I still love my GT8, but I only use like 2 amp models, and both are clean. Just an effects box to me, a very good one though.

The 10 doesn't really bring enough to the table for me to take a bath selling the 8 and upgrading.


----------



## charles22880 (Oct 6, 2008)

i personally thought that the gt-10 brought more to the table than the 6 or 8 and sounds better overall. the blue screen does not bother me one bit. just as tones goes this unit is a matter of personal preference


----------



## Toshiro (Oct 6, 2008)

charles22880 said:


> i personally thought that the gt-10 brought more to the table than the 6 or 8 and sounds better overall. the blue screen does not bother me one bit. just as tones goes this unit is a matter of personal preference



A looper and a graphic EQ aren't worth selling the GT8 for a huge loss if you're not using the COSM models. The modelling is the only thing that really got an overhaul in the 10 from what I've seen/heard. If they'd updated all the effects as well, then I'd be interested.

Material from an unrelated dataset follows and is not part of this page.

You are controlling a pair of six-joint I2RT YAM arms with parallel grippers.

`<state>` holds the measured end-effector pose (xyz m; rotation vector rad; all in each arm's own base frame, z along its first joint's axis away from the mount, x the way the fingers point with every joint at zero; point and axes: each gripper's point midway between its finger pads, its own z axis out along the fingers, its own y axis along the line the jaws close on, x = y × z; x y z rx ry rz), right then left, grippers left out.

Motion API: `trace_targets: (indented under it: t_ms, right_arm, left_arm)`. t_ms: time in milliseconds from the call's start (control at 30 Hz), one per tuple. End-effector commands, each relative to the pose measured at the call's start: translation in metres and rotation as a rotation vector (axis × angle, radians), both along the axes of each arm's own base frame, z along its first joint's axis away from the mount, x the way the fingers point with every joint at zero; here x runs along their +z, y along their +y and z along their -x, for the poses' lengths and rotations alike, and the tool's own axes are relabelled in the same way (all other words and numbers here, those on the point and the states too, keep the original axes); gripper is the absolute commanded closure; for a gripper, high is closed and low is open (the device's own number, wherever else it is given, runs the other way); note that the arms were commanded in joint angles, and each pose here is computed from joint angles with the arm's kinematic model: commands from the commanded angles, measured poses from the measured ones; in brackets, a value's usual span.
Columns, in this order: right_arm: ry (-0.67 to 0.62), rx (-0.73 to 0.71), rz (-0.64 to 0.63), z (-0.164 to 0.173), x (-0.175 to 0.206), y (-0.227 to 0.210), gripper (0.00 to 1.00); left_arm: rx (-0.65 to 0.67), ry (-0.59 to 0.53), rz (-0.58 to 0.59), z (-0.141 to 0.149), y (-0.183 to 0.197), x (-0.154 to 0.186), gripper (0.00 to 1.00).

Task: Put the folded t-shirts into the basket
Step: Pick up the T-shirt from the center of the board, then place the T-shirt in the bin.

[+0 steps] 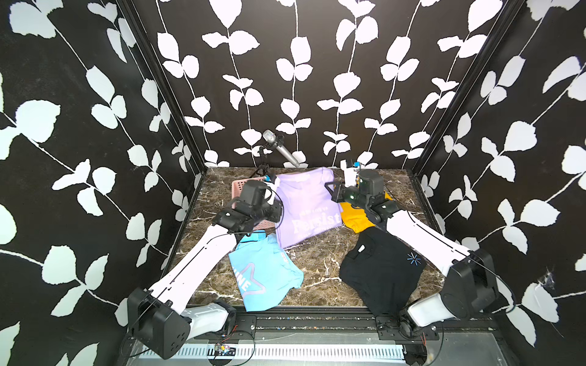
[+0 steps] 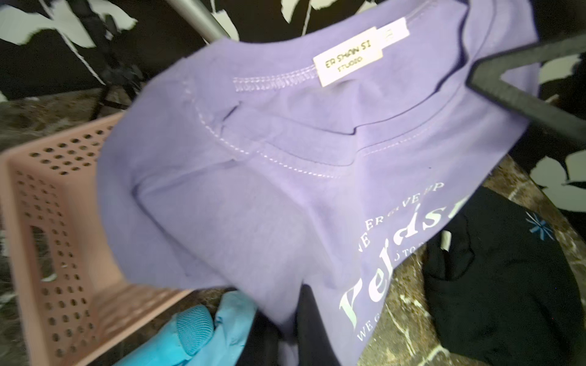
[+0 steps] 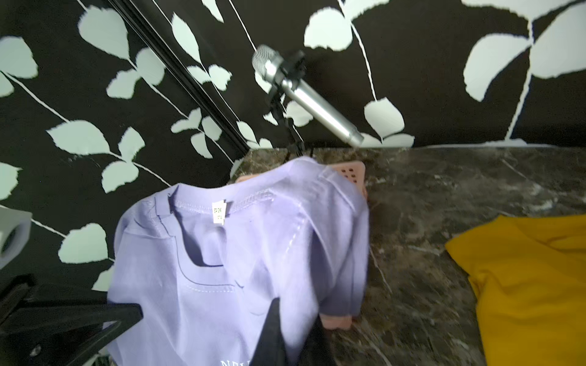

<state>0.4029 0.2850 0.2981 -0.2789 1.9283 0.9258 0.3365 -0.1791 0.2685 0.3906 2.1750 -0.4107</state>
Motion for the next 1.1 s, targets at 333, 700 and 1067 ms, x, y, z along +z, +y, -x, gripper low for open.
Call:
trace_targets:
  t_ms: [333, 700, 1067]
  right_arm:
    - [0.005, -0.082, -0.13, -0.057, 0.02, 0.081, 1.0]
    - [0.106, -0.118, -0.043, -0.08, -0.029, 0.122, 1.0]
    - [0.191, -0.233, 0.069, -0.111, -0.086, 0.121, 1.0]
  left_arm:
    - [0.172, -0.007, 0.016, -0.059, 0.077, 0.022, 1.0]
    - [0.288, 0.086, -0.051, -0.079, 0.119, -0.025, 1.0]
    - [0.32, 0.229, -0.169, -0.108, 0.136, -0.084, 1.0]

Now, if you're buying new, and don't own one of these things already.....


----------



## ibznorange (Oct 7, 2008)

Also, the GT10 is the first GT floorboard to support USB recording


----------



## Zoltta (Oct 7, 2008)

Ill wait for the next one, the 10 isnt much of an upgrade for me


----------



## The Rhone (Oct 8, 2008)

Only really need it for effects and amp switching got the line 6 gear for everything else


----------



## joeeasy09 (Sep 7, 2011)

any good djent patches people? really struggling to get the right tone


----------



## Rev2010 (Sep 7, 2011)

Heh, you could've created a new thread rather than resurrect a 3 year old one  Don't be shy.


Rev.


----------



## Darkanus (Sep 12, 2011)

joeeasy09 said:


> any good djent patches people? really struggling to get the right tone



+1


----------



## KingAenarion (Sep 12, 2011)

Necrobump fail...

Also, can't really help you unless we know what else you're using...


----------



## gilsontsang (Sep 12, 2011)

GT10 is a great upgrade, gt8 was good but gt10 just got more.


----------